EXERCISE:
If a line below contains the string "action", return that line.
:::
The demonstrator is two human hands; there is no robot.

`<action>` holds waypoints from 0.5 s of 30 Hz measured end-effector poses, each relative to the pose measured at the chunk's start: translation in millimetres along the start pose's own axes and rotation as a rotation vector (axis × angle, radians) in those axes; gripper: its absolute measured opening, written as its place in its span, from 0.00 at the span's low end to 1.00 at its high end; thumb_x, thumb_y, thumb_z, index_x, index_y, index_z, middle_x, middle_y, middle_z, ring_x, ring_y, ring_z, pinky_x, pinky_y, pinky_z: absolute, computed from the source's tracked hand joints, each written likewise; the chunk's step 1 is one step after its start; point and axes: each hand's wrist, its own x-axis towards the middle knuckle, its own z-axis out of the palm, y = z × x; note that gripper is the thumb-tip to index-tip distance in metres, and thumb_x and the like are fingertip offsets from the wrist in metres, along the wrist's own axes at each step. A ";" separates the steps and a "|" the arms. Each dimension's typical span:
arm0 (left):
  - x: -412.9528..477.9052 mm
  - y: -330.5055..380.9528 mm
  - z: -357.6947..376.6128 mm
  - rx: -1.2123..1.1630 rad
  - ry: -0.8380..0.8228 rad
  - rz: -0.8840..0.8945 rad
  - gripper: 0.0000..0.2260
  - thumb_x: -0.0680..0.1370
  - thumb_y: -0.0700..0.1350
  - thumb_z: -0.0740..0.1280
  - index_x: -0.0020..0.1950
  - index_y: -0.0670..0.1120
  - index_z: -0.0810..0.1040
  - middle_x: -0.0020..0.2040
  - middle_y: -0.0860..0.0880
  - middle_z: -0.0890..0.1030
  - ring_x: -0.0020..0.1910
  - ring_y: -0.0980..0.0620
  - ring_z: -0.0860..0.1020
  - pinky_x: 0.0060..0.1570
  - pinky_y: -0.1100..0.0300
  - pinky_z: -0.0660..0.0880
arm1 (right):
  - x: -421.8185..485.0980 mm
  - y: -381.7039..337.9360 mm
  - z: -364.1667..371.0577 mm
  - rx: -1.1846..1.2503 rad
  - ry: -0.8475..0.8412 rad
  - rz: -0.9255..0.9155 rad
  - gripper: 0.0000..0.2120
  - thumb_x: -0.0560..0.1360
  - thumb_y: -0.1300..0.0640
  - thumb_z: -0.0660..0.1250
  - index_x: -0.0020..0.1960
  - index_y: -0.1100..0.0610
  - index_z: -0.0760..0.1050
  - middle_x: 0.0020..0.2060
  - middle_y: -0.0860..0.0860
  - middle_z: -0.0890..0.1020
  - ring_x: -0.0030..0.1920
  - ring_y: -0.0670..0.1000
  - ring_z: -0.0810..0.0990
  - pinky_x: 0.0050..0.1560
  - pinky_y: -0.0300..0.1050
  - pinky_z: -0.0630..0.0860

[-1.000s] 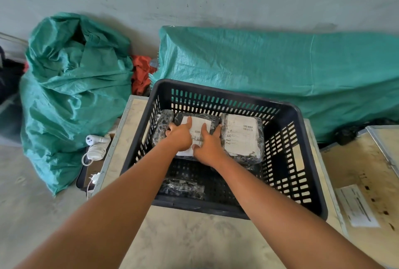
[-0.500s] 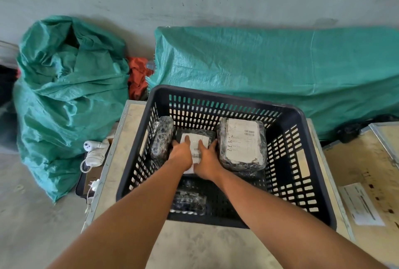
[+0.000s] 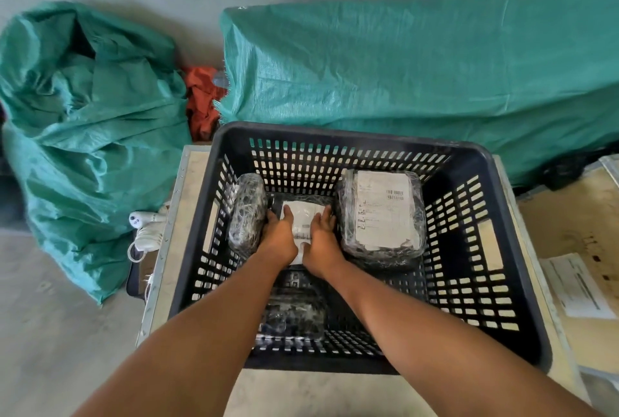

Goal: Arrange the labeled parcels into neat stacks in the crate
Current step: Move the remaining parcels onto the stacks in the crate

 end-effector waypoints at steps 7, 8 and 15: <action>5.2 8.6 -8.8 0.059 -0.020 0.012 0.42 0.79 0.35 0.66 0.83 0.47 0.40 0.80 0.32 0.36 0.78 0.32 0.58 0.73 0.44 0.66 | 7.7 -9.2 -4.4 -0.015 -0.006 0.026 0.43 0.79 0.67 0.65 0.83 0.63 0.40 0.79 0.59 0.29 0.80 0.62 0.33 0.80 0.54 0.49; 4.1 10.4 -11.2 0.076 -0.032 0.003 0.42 0.79 0.35 0.66 0.83 0.47 0.40 0.80 0.32 0.36 0.78 0.32 0.59 0.72 0.44 0.67 | 7.2 -8.1 -4.5 -0.009 0.001 0.024 0.42 0.80 0.67 0.65 0.83 0.63 0.41 0.80 0.59 0.30 0.80 0.62 0.33 0.81 0.54 0.49; -27.0 37.7 -61.2 -0.044 0.044 0.092 0.40 0.78 0.29 0.63 0.84 0.49 0.48 0.81 0.34 0.39 0.76 0.33 0.65 0.59 0.54 0.77 | -7.4 -13.0 -14.6 -0.001 -0.015 0.024 0.39 0.81 0.67 0.63 0.84 0.60 0.45 0.82 0.61 0.38 0.81 0.63 0.39 0.80 0.52 0.49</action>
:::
YOUR RESPONSE:
`<action>` holds waypoints from 0.5 s of 30 Hz measured end-effector poses, each relative to the pose measured at the chunk's start: translation in millimetres along the start pose's own axes and rotation as a rotation vector (axis × angle, radians) in those axes; gripper: its absolute measured opening, written as its place in its span, from 0.00 at the span's low end to 1.00 at its high end; thumb_x, thumb_y, thumb_z, index_x, index_y, index_z, middle_x, middle_y, middle_z, ring_x, ring_y, ring_z, pinky_x, pinky_y, pinky_z: absolute, computed from the source's tracked hand joints, each written likewise; the chunk's step 1 is one step after its start; point and axes: each hand's wrist, its own x-axis towards the middle knuckle, its own z-axis out of the palm, y = z × x; note that gripper is the thumb-tip to index-tip distance in metres, and thumb_x and the like are fingertip offsets from the wrist in metres, along the wrist's own axes at each step. A ";" separates the steps and a "|" the arms. Each dimension's typical span:
 end-effector waypoints at steps 7, 8 and 15: <action>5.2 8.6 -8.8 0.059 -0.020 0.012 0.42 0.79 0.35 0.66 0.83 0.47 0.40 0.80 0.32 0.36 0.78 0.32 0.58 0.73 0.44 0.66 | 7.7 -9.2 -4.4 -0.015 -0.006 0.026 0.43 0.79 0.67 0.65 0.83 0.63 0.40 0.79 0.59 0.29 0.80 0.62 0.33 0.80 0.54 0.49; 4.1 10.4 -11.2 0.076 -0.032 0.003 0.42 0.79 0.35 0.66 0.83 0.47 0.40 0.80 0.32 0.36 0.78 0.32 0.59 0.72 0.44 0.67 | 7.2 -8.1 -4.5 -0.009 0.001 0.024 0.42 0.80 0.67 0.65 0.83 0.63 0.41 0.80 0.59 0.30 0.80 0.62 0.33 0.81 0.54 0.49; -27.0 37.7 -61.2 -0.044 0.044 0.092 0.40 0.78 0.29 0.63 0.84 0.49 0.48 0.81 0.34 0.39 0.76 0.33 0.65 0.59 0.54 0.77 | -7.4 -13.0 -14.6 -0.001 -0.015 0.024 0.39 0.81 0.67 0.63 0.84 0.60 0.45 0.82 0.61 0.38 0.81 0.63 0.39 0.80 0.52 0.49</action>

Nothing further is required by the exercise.